━━━ Data block ━━━
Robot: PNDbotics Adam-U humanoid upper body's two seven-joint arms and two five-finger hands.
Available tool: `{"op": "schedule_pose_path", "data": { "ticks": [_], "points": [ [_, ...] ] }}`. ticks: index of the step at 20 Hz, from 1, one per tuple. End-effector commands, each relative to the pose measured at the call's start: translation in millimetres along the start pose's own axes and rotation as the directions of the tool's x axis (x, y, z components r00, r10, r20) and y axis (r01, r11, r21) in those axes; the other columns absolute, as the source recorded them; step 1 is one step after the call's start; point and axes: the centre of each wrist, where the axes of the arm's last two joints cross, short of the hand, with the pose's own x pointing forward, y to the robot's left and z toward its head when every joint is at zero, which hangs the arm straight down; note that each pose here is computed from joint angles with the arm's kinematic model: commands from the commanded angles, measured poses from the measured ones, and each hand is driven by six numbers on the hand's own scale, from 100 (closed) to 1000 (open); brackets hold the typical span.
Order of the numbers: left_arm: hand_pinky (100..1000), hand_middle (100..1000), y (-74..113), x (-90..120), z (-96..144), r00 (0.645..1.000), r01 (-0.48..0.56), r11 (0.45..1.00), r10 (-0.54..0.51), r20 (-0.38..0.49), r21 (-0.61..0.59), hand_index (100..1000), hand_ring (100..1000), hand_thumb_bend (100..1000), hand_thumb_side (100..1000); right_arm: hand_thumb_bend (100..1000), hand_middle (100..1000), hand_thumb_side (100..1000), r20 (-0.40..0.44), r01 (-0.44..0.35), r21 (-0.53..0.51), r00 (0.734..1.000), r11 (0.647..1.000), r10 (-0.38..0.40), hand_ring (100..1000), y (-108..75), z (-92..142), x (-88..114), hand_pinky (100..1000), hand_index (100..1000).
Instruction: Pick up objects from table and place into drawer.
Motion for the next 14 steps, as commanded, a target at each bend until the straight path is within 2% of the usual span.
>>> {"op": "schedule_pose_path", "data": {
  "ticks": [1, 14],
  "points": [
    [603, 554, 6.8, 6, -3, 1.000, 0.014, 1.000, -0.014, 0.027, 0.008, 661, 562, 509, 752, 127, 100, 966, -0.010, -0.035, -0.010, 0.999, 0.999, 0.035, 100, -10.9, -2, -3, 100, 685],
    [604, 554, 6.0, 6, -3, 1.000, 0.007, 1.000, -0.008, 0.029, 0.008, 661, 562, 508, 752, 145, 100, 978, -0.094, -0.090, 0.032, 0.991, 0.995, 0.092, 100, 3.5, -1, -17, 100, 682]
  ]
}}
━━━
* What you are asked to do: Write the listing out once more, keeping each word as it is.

* Response area:
Robot: PNDbotics Adam-U humanoid upper body's two seven-joint arms and two five-finger hands.
Available tool: `{"op": "schedule_pose_path", "data": { "ticks": [_], "points": [ [_, ...] ] }}`. ticks: index of the step at 20 Hz, from 1, one per tuple. End-effector commands, each relative to the pose measured at the call's start: translation in millimetres along the start pose's own axes and rotation as the directions of the tool's x axis (x, y, z components r00, r10, r20) and y axis (r01, r11, r21) in those axes; the other columns absolute, as the source recorded them; step 1 is one step after the call's start; point and axes: the centre of each wrist, where the axes of the arm's last two joints cross, short of the hand, with the pose's own x pointing forward, y to the robot's left and z toward its head when every joint is at zero, which hangs the arm straight down; note that each pose here is computed from joint angles with the arm's kinematic model: commands from the commanded angles, measured poses from the measured ones, and each hand is driven by six numbers on the hand's own scale, from 100 (closed) to 1000 (open); brackets hold the typical span.
Order of the numbers: left_arm: hand_pinky (100..1000), hand_middle (100..1000), y (-74..113), x (-90..120), z (-96..144), r00 (0.645..1.000), r01 (-0.48..0.56), r11 (0.45..1.00), r10 (-0.54..0.51), r20 (-0.38..0.49), r21 (-0.61..0.59), hand_index (100..1000), hand_ring (100..1000), hand_thumb_bend (100..1000), hand_thumb_side (100..1000); right_arm: hand_thumb_bend (100..1000), hand_middle (100..1000), hand_thumb_side (100..1000), r20 (-0.40..0.44), r01 (-0.44..0.35), r21 (-0.53..0.51), r00 (0.734..1.000), r11 (0.647..1.000), r10 (-0.38..0.40), hand_ring (100..1000), y (-108..75), z (-92..142), x (-88..114), hand_pinky (100..1000), hand_index (100..1000).
Instruction: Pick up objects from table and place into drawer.
Motion for the next 14 steps, as commanded, a target at each bend until the straight path is within 2% of the usual span.
>>> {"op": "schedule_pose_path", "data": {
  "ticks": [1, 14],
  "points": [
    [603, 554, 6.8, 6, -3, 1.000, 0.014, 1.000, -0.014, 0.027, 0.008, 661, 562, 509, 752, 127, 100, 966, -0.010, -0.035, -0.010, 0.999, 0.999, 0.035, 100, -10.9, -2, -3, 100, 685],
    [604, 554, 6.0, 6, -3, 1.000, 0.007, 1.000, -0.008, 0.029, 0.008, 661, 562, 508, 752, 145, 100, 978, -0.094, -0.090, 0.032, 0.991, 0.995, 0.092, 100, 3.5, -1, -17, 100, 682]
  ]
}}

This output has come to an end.